Assignment » Beginning with the first line, copy out each line of the material until the line containing "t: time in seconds" has been copied as well.

*-*-*

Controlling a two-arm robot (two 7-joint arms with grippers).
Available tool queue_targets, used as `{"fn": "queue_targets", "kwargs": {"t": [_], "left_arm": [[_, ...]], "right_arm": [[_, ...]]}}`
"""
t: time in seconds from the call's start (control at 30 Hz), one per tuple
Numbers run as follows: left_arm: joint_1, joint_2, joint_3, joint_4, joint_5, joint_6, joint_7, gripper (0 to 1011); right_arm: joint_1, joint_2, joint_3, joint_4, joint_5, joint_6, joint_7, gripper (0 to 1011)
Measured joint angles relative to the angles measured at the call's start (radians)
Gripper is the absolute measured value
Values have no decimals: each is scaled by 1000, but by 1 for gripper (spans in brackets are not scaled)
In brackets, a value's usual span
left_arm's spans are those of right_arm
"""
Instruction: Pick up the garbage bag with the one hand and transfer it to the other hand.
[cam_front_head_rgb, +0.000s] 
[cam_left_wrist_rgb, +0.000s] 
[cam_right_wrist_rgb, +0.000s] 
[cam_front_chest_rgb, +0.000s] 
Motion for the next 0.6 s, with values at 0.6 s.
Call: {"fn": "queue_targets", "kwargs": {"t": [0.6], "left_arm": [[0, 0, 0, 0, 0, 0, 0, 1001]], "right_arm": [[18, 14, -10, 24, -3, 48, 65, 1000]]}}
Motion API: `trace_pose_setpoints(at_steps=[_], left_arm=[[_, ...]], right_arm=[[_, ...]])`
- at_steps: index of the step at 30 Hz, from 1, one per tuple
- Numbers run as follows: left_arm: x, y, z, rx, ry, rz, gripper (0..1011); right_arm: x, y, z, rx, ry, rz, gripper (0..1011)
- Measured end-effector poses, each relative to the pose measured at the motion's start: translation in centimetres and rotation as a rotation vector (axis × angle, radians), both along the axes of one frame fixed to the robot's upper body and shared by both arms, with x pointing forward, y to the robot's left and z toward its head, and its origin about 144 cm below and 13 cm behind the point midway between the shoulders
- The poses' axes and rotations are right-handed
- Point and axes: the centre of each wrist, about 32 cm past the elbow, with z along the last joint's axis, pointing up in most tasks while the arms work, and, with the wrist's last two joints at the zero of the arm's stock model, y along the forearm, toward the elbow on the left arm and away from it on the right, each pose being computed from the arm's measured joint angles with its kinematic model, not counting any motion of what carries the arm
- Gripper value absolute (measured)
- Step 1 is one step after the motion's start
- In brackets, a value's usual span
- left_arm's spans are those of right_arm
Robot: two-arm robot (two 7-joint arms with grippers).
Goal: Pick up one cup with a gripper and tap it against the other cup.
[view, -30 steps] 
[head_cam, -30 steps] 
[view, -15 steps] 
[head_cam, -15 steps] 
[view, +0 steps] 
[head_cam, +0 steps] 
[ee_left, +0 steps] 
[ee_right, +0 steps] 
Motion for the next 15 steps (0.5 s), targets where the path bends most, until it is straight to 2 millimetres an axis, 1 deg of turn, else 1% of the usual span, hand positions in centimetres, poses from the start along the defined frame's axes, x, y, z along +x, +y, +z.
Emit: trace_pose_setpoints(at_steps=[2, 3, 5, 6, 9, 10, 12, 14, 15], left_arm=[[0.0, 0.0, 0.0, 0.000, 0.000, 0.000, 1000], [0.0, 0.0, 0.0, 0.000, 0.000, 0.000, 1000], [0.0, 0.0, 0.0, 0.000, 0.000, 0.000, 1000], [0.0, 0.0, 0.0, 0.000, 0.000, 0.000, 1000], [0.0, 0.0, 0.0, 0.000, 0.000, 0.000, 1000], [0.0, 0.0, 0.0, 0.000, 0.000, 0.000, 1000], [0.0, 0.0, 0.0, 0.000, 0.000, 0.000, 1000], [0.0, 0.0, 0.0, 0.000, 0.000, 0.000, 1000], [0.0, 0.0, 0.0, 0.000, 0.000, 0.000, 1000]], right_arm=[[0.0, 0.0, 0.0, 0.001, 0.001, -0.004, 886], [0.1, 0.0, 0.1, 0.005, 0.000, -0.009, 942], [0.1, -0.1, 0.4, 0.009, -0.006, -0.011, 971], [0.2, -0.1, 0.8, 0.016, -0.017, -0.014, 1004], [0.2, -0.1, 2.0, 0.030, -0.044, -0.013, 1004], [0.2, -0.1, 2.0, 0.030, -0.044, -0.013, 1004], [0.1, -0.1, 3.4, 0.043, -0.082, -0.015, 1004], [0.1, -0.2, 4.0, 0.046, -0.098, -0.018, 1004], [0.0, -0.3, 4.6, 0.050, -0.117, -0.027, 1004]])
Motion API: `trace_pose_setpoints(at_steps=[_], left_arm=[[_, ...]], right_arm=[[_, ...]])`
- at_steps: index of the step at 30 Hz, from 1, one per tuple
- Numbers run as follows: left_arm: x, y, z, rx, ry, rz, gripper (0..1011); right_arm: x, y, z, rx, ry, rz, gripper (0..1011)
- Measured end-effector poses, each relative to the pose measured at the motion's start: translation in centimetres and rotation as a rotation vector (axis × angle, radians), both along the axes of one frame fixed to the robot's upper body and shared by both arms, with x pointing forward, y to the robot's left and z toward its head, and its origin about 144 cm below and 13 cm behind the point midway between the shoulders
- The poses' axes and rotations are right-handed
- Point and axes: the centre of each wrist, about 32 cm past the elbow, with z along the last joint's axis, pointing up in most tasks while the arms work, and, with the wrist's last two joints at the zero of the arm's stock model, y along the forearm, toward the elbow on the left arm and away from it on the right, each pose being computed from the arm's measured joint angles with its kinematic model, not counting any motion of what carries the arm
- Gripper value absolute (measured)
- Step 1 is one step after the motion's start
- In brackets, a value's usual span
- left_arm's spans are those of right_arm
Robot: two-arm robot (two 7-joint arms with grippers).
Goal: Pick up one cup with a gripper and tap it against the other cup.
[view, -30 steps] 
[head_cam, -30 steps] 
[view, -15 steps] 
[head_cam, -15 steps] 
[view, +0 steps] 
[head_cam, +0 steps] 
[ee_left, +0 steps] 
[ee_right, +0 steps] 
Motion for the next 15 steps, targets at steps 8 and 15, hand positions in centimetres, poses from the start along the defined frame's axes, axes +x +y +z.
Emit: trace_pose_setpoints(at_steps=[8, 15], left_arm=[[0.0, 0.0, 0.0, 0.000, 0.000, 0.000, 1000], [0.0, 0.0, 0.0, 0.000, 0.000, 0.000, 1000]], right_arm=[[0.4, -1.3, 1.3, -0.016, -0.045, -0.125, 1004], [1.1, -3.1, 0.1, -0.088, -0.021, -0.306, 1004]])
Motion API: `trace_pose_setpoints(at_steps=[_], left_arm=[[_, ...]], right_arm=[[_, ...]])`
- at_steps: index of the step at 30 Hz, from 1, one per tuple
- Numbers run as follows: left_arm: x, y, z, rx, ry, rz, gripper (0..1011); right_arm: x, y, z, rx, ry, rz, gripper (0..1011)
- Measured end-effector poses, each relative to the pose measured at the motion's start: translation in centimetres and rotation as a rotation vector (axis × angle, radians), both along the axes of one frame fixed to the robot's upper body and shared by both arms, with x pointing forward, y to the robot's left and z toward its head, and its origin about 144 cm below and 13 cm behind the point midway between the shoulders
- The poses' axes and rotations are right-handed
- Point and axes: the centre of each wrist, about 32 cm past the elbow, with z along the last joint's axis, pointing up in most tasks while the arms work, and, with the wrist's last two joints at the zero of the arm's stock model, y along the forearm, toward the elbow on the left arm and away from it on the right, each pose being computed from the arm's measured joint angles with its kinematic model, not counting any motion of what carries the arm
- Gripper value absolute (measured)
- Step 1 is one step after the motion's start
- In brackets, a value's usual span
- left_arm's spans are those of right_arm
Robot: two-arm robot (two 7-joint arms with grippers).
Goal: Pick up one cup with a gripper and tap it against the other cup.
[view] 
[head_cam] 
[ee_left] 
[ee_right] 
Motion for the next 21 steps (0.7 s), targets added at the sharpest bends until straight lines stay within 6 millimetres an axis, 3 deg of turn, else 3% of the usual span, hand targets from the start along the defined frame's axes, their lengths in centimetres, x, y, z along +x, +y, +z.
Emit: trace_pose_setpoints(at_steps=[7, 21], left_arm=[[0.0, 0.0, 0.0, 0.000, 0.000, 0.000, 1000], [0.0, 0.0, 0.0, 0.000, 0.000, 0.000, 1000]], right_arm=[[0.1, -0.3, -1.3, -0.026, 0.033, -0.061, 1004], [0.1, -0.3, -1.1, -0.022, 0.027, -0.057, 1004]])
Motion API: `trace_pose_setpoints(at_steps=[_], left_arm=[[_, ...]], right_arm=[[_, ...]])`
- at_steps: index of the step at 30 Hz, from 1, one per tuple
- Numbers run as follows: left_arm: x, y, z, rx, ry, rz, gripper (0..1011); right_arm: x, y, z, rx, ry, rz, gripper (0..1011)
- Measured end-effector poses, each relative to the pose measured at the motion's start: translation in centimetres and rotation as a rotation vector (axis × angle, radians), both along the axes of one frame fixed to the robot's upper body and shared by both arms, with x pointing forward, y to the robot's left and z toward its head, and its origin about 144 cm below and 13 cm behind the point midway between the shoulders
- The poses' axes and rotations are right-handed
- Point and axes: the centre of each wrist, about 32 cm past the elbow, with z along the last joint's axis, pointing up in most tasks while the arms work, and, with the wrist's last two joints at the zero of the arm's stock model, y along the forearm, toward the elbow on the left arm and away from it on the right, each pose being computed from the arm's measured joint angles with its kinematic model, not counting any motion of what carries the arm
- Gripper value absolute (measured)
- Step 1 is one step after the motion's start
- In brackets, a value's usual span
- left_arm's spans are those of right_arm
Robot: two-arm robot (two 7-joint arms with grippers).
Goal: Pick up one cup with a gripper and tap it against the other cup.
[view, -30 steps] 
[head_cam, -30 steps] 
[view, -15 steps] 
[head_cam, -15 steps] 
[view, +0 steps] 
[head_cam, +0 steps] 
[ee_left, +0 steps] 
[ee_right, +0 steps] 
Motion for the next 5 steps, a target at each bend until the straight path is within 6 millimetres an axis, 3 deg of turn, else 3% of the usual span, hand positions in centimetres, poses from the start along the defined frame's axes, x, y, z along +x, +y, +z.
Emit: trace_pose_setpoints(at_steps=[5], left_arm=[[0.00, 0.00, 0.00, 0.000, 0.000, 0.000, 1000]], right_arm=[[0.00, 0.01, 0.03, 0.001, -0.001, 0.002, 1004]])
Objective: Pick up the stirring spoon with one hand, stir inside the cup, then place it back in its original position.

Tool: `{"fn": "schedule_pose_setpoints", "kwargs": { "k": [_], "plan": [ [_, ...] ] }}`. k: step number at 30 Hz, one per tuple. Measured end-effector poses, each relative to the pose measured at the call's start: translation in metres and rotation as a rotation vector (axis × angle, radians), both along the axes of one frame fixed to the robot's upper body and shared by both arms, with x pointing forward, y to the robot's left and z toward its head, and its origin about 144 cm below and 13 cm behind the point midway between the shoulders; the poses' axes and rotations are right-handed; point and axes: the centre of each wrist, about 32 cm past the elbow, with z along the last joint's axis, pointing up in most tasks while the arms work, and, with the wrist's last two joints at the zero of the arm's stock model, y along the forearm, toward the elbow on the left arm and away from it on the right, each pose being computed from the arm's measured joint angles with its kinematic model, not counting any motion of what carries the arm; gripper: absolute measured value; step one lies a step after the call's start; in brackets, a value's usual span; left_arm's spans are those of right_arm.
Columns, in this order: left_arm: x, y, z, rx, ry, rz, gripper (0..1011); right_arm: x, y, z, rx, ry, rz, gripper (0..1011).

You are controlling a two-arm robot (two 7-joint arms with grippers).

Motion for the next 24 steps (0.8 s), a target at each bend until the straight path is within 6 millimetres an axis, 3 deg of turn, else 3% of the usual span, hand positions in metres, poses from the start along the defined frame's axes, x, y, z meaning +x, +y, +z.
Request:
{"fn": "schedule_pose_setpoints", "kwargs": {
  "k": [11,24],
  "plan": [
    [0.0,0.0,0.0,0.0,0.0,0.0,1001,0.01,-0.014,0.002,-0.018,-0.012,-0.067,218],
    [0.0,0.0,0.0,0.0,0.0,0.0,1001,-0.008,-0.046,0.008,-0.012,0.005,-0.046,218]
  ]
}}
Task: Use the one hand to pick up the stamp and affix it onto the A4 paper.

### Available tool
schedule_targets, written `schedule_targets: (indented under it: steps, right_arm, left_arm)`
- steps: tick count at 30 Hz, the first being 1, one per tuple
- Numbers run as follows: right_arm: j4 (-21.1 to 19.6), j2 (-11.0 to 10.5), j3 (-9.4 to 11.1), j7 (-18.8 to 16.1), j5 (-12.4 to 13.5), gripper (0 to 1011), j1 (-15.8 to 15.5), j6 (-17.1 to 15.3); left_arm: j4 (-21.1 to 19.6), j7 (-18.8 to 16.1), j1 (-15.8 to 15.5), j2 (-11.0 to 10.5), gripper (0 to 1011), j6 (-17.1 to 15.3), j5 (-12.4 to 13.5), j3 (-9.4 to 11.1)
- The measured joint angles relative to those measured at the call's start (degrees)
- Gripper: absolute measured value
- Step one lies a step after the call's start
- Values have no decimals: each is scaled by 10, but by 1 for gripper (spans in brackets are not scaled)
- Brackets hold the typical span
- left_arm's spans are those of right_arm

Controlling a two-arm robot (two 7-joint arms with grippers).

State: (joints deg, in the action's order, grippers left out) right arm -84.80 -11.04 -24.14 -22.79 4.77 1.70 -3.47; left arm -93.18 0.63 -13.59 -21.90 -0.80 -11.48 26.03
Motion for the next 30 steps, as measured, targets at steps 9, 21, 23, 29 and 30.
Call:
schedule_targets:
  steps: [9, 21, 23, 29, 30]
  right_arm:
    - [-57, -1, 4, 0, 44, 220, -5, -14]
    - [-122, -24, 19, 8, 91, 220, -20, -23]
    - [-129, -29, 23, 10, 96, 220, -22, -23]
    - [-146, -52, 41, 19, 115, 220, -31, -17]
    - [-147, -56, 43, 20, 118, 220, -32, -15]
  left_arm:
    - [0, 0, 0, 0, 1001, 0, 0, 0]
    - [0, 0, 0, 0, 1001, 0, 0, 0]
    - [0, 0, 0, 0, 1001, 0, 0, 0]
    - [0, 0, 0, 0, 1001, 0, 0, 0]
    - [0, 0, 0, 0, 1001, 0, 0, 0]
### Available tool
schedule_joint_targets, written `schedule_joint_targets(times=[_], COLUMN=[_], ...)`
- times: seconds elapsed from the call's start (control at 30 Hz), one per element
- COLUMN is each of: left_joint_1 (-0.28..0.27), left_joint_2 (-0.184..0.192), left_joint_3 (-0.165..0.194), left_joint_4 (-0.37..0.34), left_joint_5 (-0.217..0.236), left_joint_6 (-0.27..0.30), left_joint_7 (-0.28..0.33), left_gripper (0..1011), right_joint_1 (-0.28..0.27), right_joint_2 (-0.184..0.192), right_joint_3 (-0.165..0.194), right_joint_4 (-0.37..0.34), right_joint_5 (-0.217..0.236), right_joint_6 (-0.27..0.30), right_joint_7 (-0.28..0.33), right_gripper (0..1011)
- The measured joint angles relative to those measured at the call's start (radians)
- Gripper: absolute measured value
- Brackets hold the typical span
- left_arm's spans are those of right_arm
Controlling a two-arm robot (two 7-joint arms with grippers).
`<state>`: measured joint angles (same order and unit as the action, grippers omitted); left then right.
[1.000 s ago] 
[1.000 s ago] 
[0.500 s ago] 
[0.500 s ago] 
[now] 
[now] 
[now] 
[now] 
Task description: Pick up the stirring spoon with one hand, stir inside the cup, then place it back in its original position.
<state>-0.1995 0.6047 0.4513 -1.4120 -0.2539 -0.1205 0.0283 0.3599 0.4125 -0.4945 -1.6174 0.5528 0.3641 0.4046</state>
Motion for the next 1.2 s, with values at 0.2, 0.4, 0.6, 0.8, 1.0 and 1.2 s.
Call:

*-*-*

Your response »
Controlling a two-arm robot (two 7-joint arms with grippers).
Available tool queue_targets, used as `{"fn": "queue_targets", "kwargs": {"t": [_], "left_arm": [[_, ...]], "right_arm": [[_, ...]]}}`
"""
t: time in seconds from the call's start (control at 30 Hz), one per tuple

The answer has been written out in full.